On Mon, Aug 27, 2012 at 8:40 PM, Min Zhou <coderplay@gmail.com> wrote:
> Hi all,
>
> I was every excited that you guys decided to start Apache Drill, an open
> source
> version of Google's Dremel. I was a contributor of Apache Hive, and
> skilled in Hadoop
> related development. We have a nearly 3000-nodes cluster in production, one
> of the
> largest cluster of the world.
>
> Dremel became more and more popular since Google's BigQuery was released. I
> took a interest in this nearly two years ago.This paper
> (http://research.google.com/pubs/...<
> http://research.google.com/pubs/pub36632.html>
> ) has describe how dremel organizes
> records into nested columnar data. But there’s almost no information
> about
> how does dremel store those columns.
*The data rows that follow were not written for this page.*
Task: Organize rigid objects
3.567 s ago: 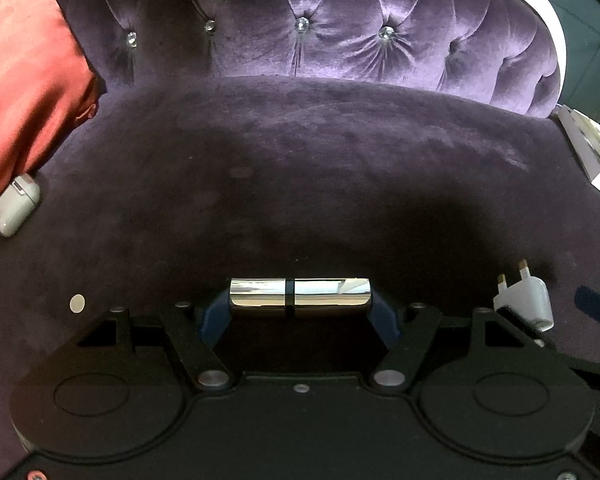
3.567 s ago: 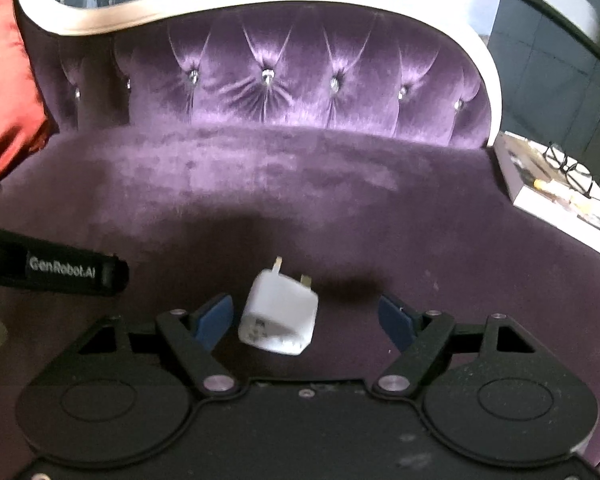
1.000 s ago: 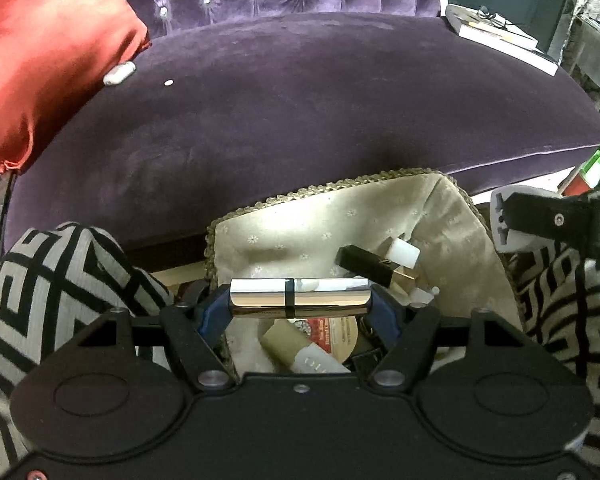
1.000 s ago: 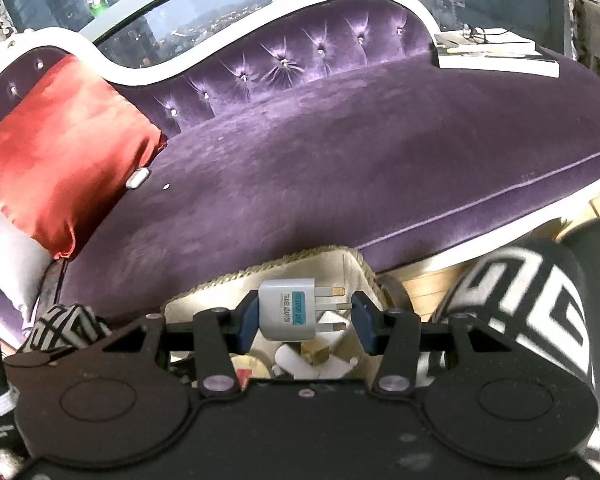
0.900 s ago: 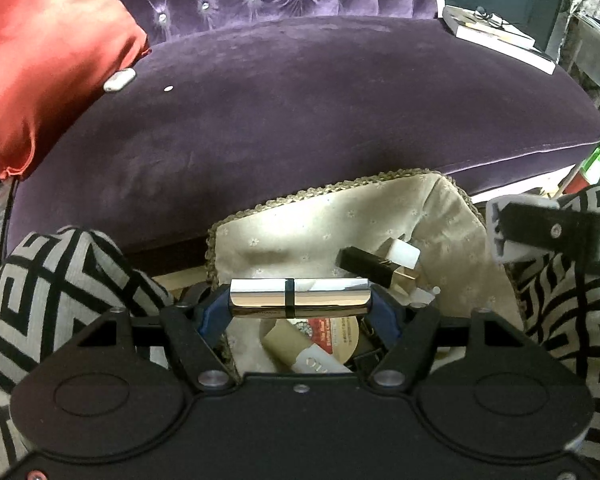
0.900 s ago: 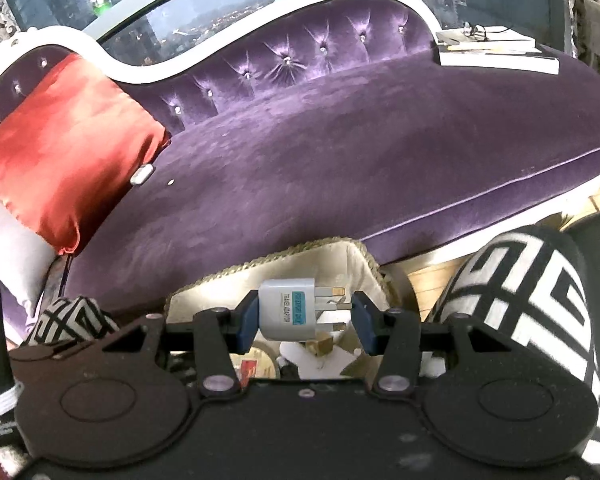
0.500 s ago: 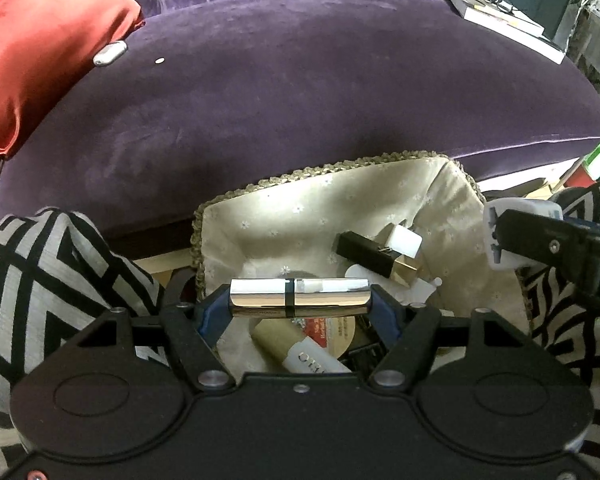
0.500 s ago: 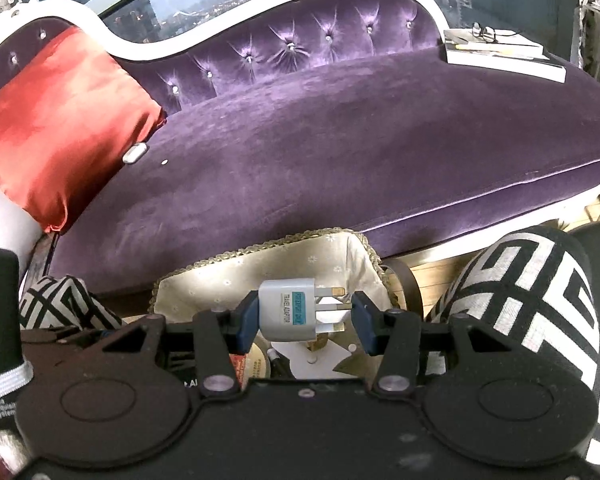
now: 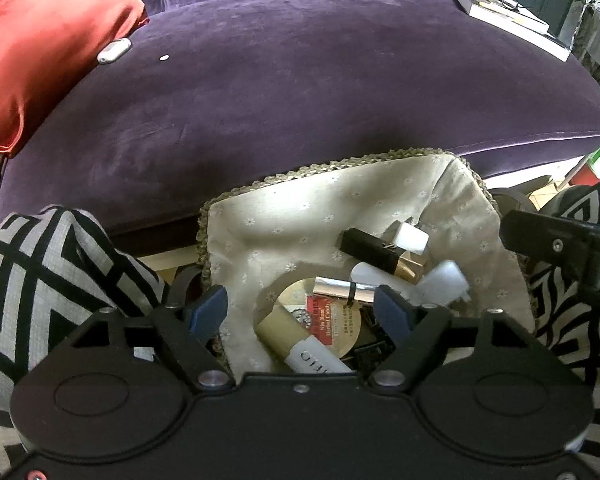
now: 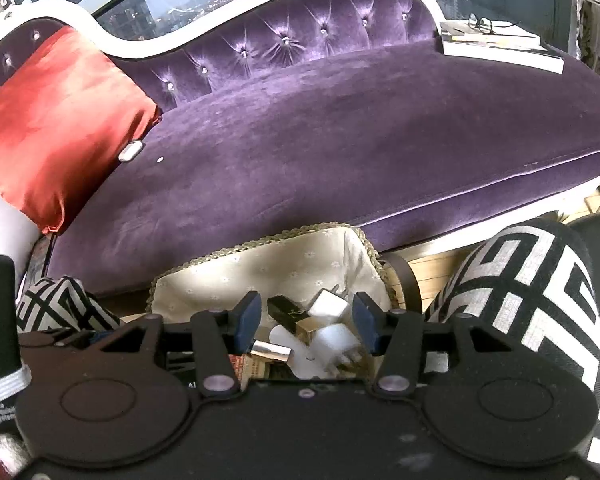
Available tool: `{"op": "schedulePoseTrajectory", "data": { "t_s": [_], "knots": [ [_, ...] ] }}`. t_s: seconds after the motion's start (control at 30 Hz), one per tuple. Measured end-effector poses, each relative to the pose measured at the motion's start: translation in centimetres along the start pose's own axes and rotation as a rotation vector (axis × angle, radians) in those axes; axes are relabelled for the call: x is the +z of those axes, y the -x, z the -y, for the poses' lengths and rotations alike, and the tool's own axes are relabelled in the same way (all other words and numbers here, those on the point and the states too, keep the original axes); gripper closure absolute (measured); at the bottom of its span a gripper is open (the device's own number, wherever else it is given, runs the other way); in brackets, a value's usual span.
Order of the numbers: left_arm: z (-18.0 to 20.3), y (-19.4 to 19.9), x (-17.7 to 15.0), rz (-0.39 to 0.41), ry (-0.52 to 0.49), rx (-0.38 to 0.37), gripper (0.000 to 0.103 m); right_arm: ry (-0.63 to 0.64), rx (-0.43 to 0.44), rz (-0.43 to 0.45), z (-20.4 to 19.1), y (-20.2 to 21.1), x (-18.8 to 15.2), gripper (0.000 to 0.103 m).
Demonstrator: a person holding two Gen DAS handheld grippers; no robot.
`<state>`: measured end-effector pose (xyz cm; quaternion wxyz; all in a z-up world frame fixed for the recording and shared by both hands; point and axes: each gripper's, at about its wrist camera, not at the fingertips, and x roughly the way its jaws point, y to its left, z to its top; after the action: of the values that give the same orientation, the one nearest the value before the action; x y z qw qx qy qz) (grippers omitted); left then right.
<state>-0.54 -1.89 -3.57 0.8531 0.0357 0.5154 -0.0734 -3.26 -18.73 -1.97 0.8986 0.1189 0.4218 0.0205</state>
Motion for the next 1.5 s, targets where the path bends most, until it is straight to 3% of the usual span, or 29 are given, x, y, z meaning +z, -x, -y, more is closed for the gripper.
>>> {"op": "schedulePoseTrajectory", "data": {
  "t_s": [0.9, 1.2, 1.33, 1.5],
  "knots": [
    [-0.6, -0.3, 0.1, -0.025, 0.034, 0.019, 0.024, 0.037, -0.068, 0.017, -0.4, 0.1, -0.2, 0.021],
    [-0.8, -0.3, 0.1, -0.046, 0.042, 0.010, 0.023, 0.049, -0.107, 0.015, -0.5, 0.0, -0.2, 0.000],
    [-0.9, -0.5, 0.1, -0.065, 0.048, 0.027, 0.023, 0.069, -0.150, -0.051, -0.8, -0.9, 0.2, 0.000],
    [-1.0, -0.5, 0.1, -0.081, 0.054, 0.031, 0.022, 0.094, -0.163, -0.064, -1.1, -1.2, -0.1, 0.000]
  ]
}}
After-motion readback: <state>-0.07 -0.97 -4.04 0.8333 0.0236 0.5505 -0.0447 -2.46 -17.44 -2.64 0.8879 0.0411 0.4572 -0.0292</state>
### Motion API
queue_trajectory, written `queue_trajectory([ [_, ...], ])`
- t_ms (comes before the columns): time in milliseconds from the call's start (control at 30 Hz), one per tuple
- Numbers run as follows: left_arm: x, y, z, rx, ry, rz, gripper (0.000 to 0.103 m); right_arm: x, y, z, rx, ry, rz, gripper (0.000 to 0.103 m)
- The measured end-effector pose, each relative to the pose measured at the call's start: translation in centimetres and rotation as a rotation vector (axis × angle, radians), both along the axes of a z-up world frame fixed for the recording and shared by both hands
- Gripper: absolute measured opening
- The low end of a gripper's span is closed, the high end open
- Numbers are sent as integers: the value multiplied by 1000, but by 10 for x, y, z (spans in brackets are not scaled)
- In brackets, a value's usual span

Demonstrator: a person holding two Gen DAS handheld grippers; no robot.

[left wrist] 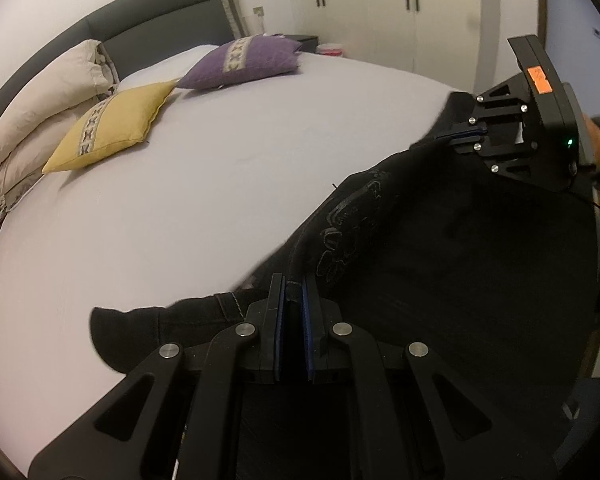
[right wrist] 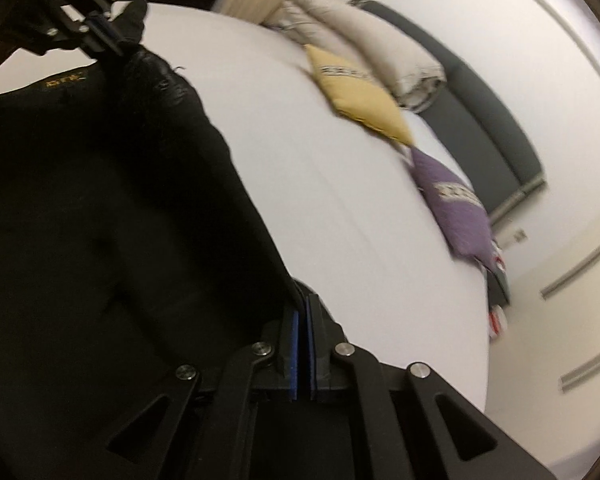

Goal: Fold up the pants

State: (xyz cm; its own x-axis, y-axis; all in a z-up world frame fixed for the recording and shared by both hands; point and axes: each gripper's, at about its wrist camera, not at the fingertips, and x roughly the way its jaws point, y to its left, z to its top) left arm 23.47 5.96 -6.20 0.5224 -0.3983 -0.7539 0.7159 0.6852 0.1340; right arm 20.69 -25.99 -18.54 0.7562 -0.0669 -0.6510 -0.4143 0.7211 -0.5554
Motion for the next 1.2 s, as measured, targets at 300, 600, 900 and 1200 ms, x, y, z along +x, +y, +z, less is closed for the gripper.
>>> queue_trajectory([
  [300,-127,7,-19,-13,32,-9,7,-106,26,-15,-98,-57,-65,3],
  [600,-232,1,-36,44,11,-41,7,-181,34,-28,-75,-53,-118,3],
  [900,-261,14,-29,33,-2,9,7,-226,59,-8,-97,-62,-81,3],
  [1200,-247,31,-38,107,-32,61,7,-241,94,-41,-153,23,-13,3],
])
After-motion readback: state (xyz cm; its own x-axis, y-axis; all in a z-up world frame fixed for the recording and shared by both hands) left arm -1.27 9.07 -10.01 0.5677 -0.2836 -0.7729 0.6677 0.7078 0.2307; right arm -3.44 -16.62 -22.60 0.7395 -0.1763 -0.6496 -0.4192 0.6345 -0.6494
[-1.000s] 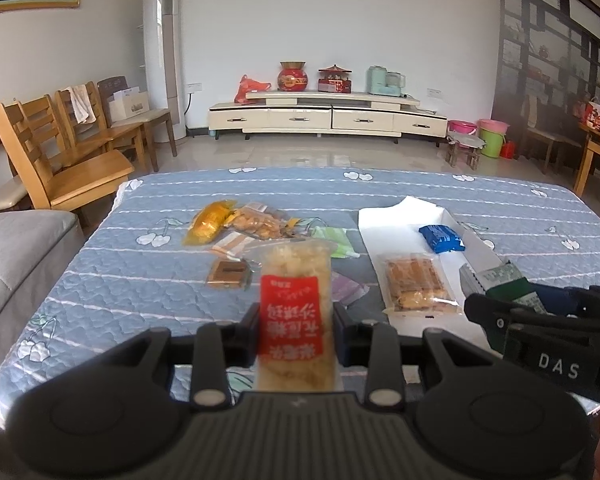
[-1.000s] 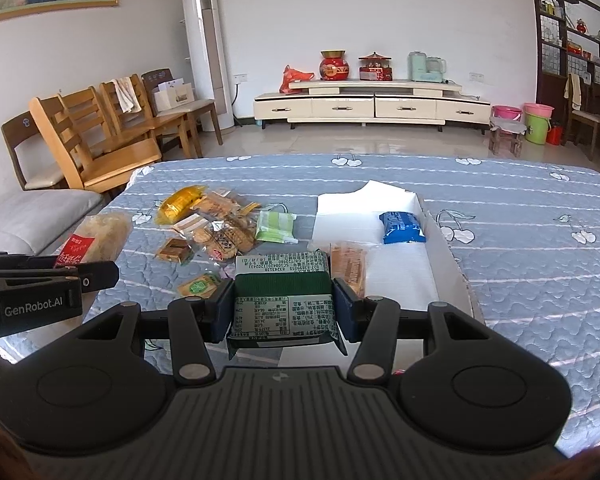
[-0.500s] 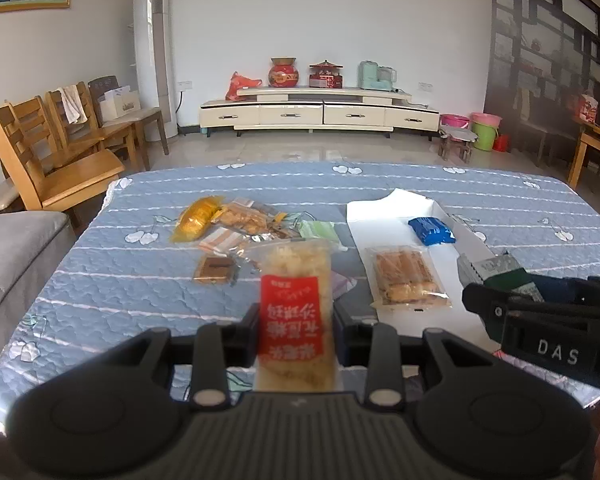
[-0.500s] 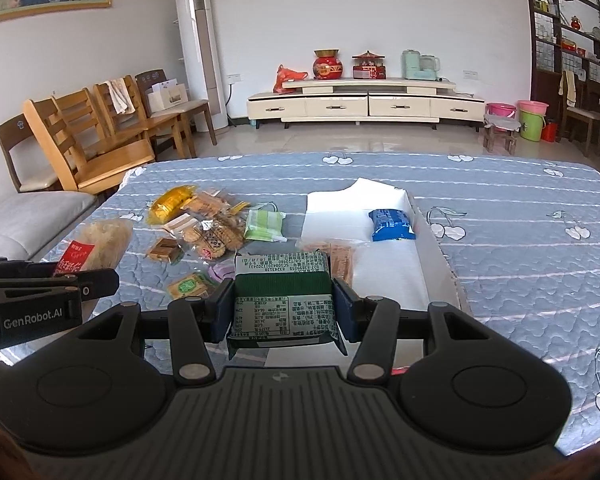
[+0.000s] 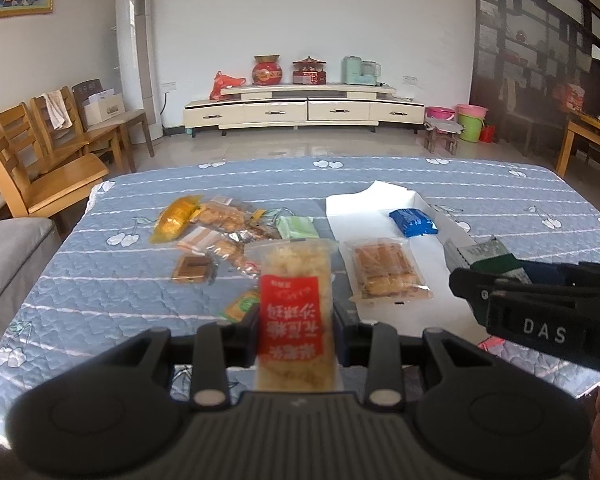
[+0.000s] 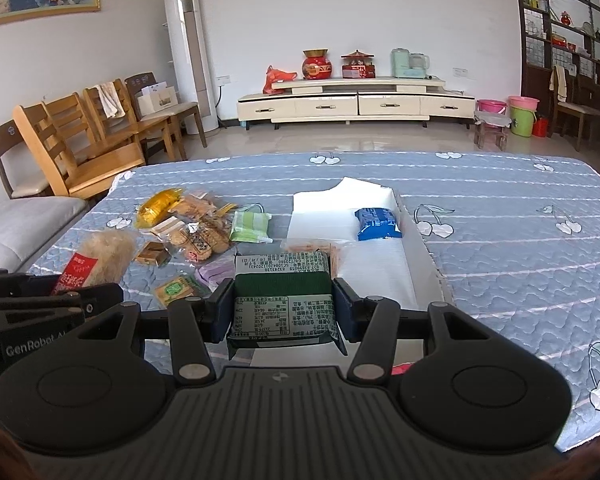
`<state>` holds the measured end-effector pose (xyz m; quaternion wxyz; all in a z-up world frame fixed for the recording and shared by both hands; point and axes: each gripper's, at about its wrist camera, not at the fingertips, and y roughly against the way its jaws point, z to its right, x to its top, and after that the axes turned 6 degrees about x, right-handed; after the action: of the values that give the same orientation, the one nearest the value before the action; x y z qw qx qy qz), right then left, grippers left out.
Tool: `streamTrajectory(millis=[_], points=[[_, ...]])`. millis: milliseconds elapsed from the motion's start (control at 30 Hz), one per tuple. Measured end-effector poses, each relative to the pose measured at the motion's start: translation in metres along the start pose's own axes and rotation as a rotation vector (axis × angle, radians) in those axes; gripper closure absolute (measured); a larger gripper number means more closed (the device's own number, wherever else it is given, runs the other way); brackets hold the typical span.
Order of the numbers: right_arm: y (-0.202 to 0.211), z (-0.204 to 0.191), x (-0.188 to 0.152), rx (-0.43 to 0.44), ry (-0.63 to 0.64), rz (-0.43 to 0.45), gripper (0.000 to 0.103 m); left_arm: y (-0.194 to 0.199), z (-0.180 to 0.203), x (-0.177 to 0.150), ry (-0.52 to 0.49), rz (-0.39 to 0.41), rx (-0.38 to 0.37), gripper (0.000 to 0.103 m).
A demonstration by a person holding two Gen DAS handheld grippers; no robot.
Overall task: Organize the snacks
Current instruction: 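Carry red-labeled bag in left tool while right tool carries green box toward tray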
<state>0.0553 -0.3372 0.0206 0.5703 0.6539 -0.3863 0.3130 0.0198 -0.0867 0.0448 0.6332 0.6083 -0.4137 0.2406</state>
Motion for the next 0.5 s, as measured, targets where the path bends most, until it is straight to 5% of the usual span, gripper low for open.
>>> streamTrajectory(millis=[500], points=[[-0.006, 0.01, -0.002, -0.034, -0.042, -0.003, 0.039, -0.008, 0.022, -0.001, -0.046, -0.011, -0.035, 0.069]])
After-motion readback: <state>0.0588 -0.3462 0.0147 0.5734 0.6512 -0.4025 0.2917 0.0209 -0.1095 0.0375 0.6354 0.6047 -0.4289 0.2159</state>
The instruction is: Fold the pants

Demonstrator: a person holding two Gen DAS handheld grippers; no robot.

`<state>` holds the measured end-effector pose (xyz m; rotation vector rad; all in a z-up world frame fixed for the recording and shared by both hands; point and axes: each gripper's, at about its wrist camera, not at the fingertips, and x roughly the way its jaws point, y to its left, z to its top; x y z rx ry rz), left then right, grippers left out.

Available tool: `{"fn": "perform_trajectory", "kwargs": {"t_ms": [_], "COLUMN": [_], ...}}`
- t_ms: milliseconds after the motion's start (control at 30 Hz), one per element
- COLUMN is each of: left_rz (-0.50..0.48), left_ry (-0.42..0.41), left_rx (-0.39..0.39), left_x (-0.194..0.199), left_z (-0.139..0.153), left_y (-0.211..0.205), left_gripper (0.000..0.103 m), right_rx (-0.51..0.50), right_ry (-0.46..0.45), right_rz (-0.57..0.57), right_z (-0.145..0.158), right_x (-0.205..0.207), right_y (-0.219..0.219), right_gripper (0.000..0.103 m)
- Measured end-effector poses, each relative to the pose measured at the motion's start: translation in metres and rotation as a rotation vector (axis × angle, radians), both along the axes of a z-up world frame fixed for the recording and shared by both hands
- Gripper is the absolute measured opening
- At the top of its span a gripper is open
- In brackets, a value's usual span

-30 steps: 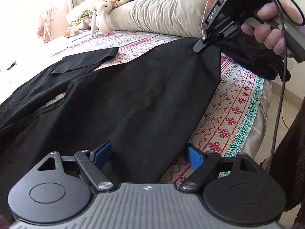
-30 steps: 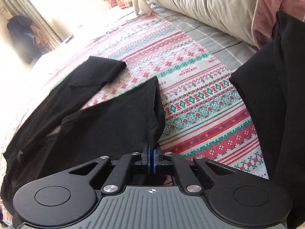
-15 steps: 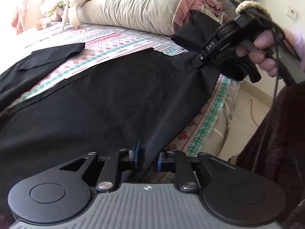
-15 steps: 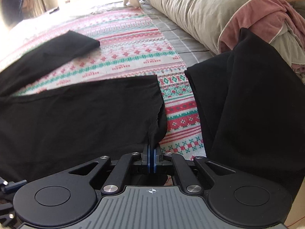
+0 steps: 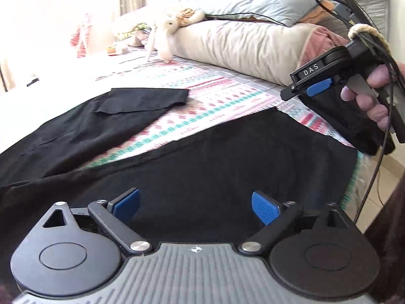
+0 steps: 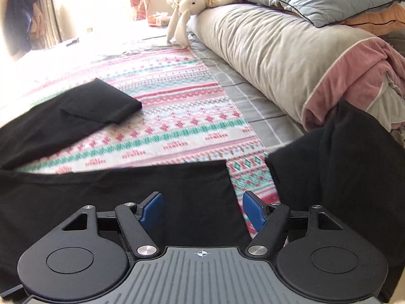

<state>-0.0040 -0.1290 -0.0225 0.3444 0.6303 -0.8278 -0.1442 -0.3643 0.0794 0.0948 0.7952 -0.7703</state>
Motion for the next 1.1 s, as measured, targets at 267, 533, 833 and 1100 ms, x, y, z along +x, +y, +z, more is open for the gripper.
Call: {"fn": "perform_trajectory", "kwargs": {"t_ms": [267,533,833,1100], "left_rz": [0.227,0.385,0.424,0.413], "left_ry": [-0.057,-0.026,0.041,0.026], "left_rx": [-0.018,-0.083,-0.103,-0.069], "left_x": [0.085,0.154,0.181,0.178], "left_z": [-0.002,-0.028,-0.051,-0.055], "left_y": [0.015,0.042,0.069,0.063], "left_gripper": [0.103,0.098,0.097,0.098], "right_rx": [0.072,0.139,0.041,-0.135], "right_ry": [-0.066,-0.056,-0.002,0.033], "right_rz": [0.157,0.4,0.469,0.272], "right_z": [-0.027,-0.082,-0.123,-0.111], "right_x": [0.122,0.234,0.297,0.353], "right_y": [0.023,0.042,0.048,-0.026], "right_gripper": [0.06,0.029,0.026,0.027]}}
I have many questions on this point.
>
>
> 1. It that one file for each column?
>
I think it is an less important implementation detail. What is important
that you don't incur IO for non-projected columns.
2. It seems that Dremel has no restriction that data must store in local
> disk,
> GFS or Bigtable, all of them could be the target storage. If in GFS,
> how does dremel retrieve records from different nodes?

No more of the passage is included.